■ **What this task involves**: Identify all lines of the data containing the string "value" and copy them.

------ Supplied data ------

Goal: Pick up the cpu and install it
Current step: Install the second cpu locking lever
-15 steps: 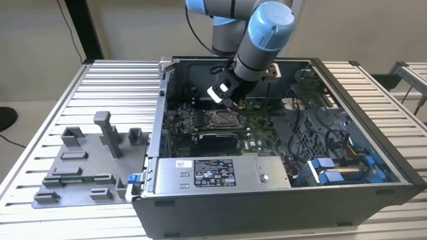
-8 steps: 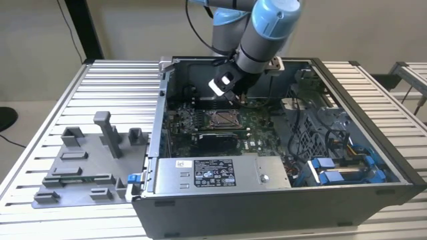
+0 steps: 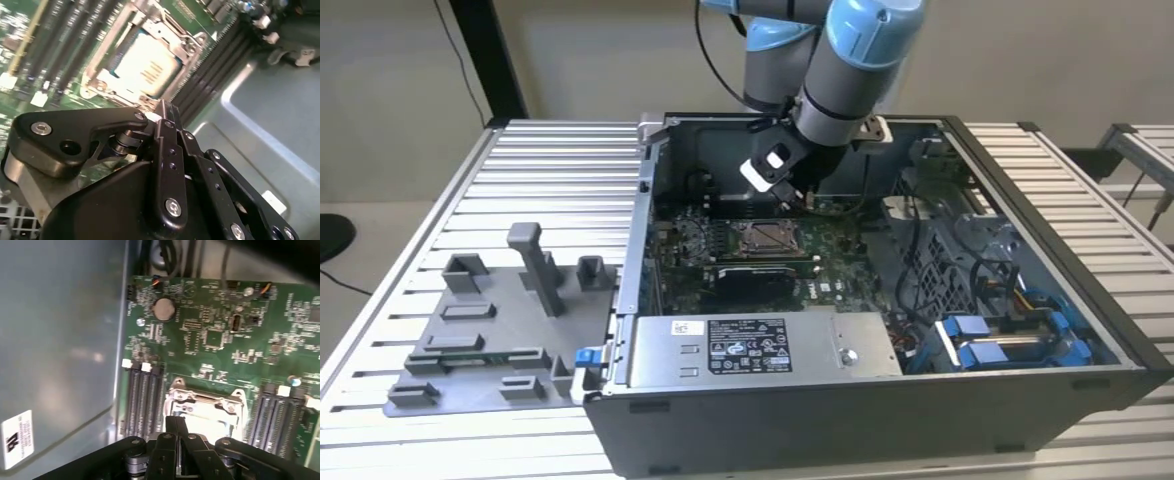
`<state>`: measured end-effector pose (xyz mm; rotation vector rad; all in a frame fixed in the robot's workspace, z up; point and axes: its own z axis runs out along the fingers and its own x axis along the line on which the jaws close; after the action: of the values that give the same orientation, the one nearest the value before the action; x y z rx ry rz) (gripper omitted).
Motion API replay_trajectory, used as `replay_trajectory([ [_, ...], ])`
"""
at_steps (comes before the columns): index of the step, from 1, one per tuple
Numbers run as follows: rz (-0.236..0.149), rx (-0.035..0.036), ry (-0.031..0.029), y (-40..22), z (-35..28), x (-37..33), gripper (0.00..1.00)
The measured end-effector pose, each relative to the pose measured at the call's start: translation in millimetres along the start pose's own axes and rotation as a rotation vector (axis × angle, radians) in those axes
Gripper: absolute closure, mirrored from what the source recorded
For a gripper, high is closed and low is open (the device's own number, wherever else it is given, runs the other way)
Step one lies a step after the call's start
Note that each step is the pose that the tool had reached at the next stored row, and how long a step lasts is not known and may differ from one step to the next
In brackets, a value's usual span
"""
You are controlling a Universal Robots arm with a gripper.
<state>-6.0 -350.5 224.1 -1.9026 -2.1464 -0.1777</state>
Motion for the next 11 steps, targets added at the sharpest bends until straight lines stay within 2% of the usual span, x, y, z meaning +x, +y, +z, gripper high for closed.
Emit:
replay_trajectory([
  [2,0.003,0.0024,-0.0233,1.5,-0.9,-0.3,1.00],
  [4,0.006,0.0039,-0.0400,4.2,-3.0,-0.1,1.00],
  [5,0.007,0.0045,-0.0458,5.9,-4.6,-0.1,1.00],
  [7,0.008,0.0054,-0.0538,9.3,-9.1,0.5,1.00],
  [8,0.009,0.0057,-0.0559,10.2,-12.0,1.0,1.00],
  [10,0.009,0.0058,-0.0566,10.2,-20.9,2.9,1.00],
  [11,0.009,0.0060,-0.0578,10.0,-22.9,3.0,1.00],
])
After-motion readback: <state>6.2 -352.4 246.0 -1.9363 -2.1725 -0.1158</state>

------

■ **Response**:
`<state>`: measured end-effector pose (xyz mm; rotation vector rad; all in a frame fixed in the robot's workspace, z up; point and axes: its own z axis runs out along the fingers and its own x axis along the line on which the jaws close; after the action: of the values that give the same orientation, the one nearest the value before the action; x y z rx ry rz) (gripper omitted).
In brackets, a value's usual span

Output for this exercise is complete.